What Is Graylog and Why Not Use ELK Stack?

Straight to the point: Graylog receives logs from all your servers, indexes everything into OpenSearch, and lets you search and create alerts from a single UI. No more opening 10 terminal tabs to grep across individual machines.

The architecture consists of 3 main components:

Graylog Server: processes, parses, and routes logs
MongoDB: stores metadata — configuration, users, streams, alerts
OpenSearch (or Elasticsearch): the full-text search engine — where logs are actually stored and queried

What about ELK Stack? I’ve run both. ELK offers more customization power, but takes around 2–3 days to set up properly. Graylog? Half a day and you’re done. For a small team without dedicated DevOps, that’s a significant difference — especially for alert and stream management, where Graylog clearly wins.

Installing Graylog with Docker Compose

Docker Compose is the fastest way to get Graylog running. I use this approach in both dev and small production environments — it’s stable for workloads under 50GB of logs per day.

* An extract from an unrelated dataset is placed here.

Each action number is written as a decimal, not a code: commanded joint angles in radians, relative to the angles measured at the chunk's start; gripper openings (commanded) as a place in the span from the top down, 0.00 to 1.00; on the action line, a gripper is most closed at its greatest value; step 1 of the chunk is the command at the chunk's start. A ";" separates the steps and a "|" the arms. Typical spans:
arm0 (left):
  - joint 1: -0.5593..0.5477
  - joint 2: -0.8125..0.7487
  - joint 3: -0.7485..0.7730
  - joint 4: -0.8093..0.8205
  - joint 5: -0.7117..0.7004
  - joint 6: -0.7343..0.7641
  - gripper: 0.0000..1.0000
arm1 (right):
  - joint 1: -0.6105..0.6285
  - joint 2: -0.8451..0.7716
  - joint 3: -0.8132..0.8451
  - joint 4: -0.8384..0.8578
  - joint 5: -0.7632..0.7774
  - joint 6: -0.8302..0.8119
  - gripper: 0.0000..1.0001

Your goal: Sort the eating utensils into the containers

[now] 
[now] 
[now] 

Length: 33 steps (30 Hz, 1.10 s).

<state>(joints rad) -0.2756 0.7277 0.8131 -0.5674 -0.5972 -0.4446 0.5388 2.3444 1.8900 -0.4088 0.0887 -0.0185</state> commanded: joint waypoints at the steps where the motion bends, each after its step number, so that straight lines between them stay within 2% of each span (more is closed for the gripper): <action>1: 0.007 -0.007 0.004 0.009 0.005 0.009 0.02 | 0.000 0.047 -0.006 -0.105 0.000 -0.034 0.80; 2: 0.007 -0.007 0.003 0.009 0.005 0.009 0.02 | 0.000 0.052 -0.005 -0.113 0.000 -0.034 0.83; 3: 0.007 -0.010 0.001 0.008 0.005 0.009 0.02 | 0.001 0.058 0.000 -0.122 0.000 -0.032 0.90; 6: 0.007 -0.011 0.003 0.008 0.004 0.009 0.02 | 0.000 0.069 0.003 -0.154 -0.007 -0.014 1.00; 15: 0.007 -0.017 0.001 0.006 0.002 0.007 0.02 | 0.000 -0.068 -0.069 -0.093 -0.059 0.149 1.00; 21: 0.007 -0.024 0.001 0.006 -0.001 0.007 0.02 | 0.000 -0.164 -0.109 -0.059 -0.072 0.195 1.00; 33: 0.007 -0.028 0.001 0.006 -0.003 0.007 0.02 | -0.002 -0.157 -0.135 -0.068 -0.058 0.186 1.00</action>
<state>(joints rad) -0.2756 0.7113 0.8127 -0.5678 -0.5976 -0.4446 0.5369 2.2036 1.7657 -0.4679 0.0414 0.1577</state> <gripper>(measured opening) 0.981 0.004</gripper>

Create the docker-compose.yml file:

version: '3.8'
services:
  mongodb:
    image: mongo:6.0
    volumes:
      - mongodb_data:/data/db
    restart: unless-stopped

  opensearch:
    image: opensearchproject/opensearch:2.11.0
    environment:
      - discovery.type=single-node
      - DISABLE_SECURITY_PLUGIN=true
      - OPENSEARCH_JAVA_OPTS=-Xms1g -Xmx1g
    ulimits:
      memlock:
        soft: -1
        hard: -1
    volumes:
      - opensearch_data:/usr/share/opensearch/data
    restart: unless-stopped

  graylog:
    image: graylog/graylog:5.2
    environment:
      - GRAYLOG_PASSWORD_SECRET=somepasswordpepper1234567890abc
      - GRAYLOG_ROOT_PASSWORD_SHA2=8c6976e5b5410415bde908bd4dee15dfb167a9c873fc4bb8a81f6f2ab448a918
      - GRAYLOG_HTTP_EXTERNAL_URI=http://YOUR_SERVER_IP:9000/
      - GRAYLOG_ELASTICSEARCH_HOSTS=http://opensearch:9200
      - GRAYLOG_MONGODB_URI=mongodb://mongodb:27017/graylog
    depends_on:
      - mongodb
      - opensearch
    ports:
      - "9000:9000"        # Web UI
      - "12201:12201/udp"  # GELF UDP input
      - "514:514/udp"      # Syslog UDP input
    volumes:
      - graylog_data:/usr/share/graylog/data
    restart: unless-stopped

volumes:
  mongodb_data:
  opensearch_data:
  graylog_data:

Important: The GRAYLOG_ROOT_PASSWORD_SHA2 above is the hash of the string “admin”. Change it before deploying to production:

echo -n "your_strong_password" | sha256sum | cut -d' ' -f1

Start the stack:

docker compose up -d
# Wait approximately 60–90 seconds for Graylog to fully start
docker compose logs -f graylog

The Web UI runs at http://YOUR_SERVER_IP:9000. Log in with admin and the password you just created.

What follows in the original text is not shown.